You won't be satisfied with my decision process.

Say you took a WAV with reasonable stereo channel use. OK, VBR encode that WAV at various --nsmsfix values (from 0 to 3.5) and write down the bitrate at each point. Now plot that on a graph. You'll see that the bitrate doesn't go up much as you move from 3.5 to 3.25 to 3 to 2.75 to 2.5. As you get closer to 2 the curve starts increasing faster. By 1.5 it's getting rather steep...and so on. I did this using a variety of WAV files, plotting many graphs, until I found a nsmsfix value that was as low as possible before the bitrate really started taking off...finding the point where the curve kinks. I have a background in economics so I was thinking along the lines of diminishing returns. Where is the best spot for getting the most mileage?

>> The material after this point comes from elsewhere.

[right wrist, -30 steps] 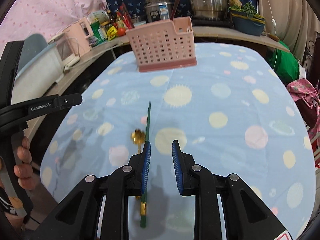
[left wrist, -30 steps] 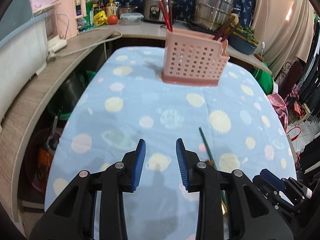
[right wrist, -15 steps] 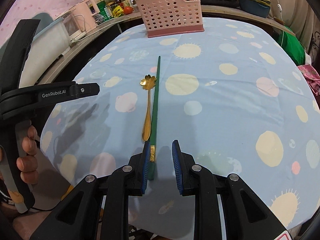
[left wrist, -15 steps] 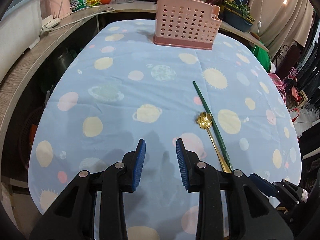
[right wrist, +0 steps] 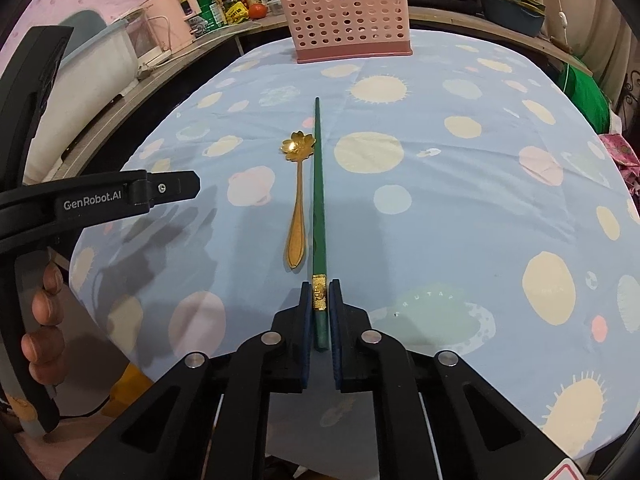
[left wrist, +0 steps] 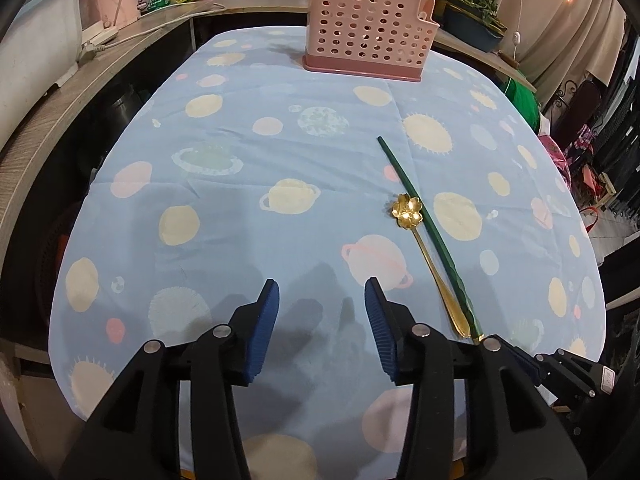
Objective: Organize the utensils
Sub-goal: 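Grasp the green chopstick with the right gripper while the left moves toward the gold spoon, then grasp the gold spoon handle with the left gripper while the right holds the green chopstick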
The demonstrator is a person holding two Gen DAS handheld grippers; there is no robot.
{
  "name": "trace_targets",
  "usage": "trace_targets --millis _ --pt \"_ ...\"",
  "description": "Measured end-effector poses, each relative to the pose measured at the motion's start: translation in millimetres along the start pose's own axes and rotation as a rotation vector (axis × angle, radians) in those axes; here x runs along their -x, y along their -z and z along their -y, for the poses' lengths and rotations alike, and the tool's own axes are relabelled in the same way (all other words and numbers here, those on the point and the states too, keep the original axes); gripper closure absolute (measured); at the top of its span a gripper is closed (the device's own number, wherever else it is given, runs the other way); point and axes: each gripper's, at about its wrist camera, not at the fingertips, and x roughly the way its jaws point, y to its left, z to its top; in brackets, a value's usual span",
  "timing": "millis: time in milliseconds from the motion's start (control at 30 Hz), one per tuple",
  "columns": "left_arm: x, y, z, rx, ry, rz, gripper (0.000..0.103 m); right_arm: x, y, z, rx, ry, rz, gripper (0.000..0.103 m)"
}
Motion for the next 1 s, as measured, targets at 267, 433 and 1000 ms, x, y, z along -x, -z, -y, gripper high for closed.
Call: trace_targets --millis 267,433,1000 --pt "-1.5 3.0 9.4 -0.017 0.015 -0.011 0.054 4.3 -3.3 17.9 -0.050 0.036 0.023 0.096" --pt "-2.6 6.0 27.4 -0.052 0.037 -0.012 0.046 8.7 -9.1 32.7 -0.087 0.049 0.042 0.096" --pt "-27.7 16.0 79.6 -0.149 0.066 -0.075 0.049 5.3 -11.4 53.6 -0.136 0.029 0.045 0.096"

I also thought this way: LAME defaults to 3.5 and standard uses 1.38. Just from there you could say 1.8 was a good choice for a medium preset. It could have been 1.6, it could have been 2.0. 1.8 is just a number I ended up with...but I am confident that it is very much in the ball park of where it "should" be.
Sure I'll catch hell for not using deep listening tests but since nsmsfix is a sliding value, I can't really screw it up. Actually, I DID perform some listening tests, but not of the preferred double-blind variety.

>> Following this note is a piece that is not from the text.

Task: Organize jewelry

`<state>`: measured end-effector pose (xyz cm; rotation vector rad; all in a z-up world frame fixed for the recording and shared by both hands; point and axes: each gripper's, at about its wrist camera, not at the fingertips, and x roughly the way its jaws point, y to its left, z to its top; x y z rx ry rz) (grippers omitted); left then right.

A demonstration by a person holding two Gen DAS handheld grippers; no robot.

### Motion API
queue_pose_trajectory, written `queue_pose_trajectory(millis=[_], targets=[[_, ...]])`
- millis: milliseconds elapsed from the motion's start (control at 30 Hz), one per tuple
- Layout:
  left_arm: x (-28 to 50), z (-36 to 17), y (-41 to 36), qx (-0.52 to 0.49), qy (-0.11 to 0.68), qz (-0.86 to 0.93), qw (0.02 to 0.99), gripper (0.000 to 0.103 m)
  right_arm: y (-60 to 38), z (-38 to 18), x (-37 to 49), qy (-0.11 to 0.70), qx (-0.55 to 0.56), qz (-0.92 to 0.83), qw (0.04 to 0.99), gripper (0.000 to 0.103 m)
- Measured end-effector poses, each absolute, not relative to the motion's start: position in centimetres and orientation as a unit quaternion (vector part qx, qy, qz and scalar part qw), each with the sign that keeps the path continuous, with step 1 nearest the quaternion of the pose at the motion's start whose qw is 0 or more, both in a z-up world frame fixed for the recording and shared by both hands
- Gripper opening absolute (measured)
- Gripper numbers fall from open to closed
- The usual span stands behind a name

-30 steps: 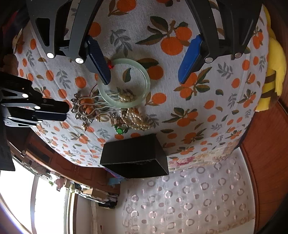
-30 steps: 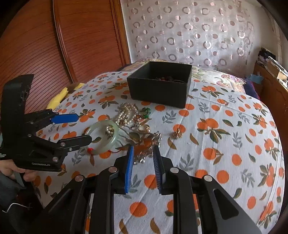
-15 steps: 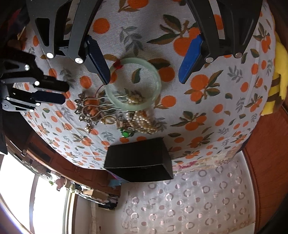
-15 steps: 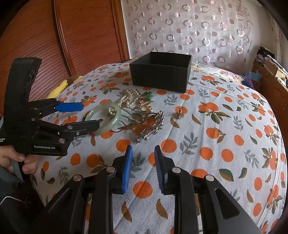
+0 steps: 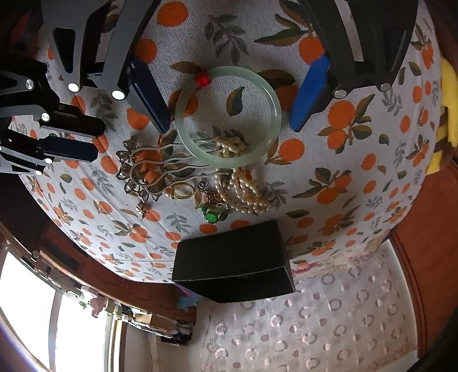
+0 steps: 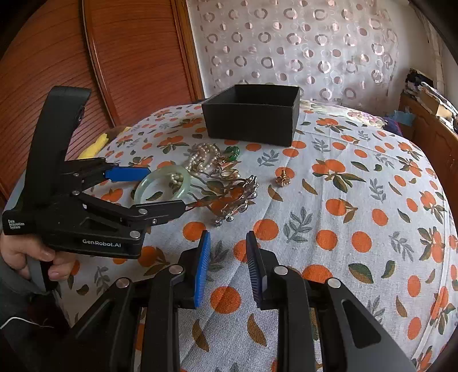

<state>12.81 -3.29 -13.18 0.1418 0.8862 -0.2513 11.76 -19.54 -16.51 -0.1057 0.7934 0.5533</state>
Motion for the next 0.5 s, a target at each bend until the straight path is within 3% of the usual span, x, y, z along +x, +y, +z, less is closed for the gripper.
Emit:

QUOTE (JohnV @ Feb 4 2003 - 04:14 PM)
Also, how did you end up choosing ns-sfb21 6.25 for medium preset? Give me some concrete examples...
Smile.
3.90.2 standard uses 3.75dB. There's the benchmark. A medium preset isn't going to use anything lower so I choose 6.25dB strictly from a bitrate tuning perspective. I collected a few tracks with a lot of HF information and VBR encoded at different ns-sfb21 values and did the graph plotting thing. Oh, I can hear the groans now. But really, you can "get away" with this because medium is not going to be transparent anyhow and we know that --ns-sfb21 6.25 is going to be better than -Y.
So while my chosen values are educated guesses, they do produce files at my desired bitrate. And nothing is stopping anyone from trying these settings and telling me they are horrible.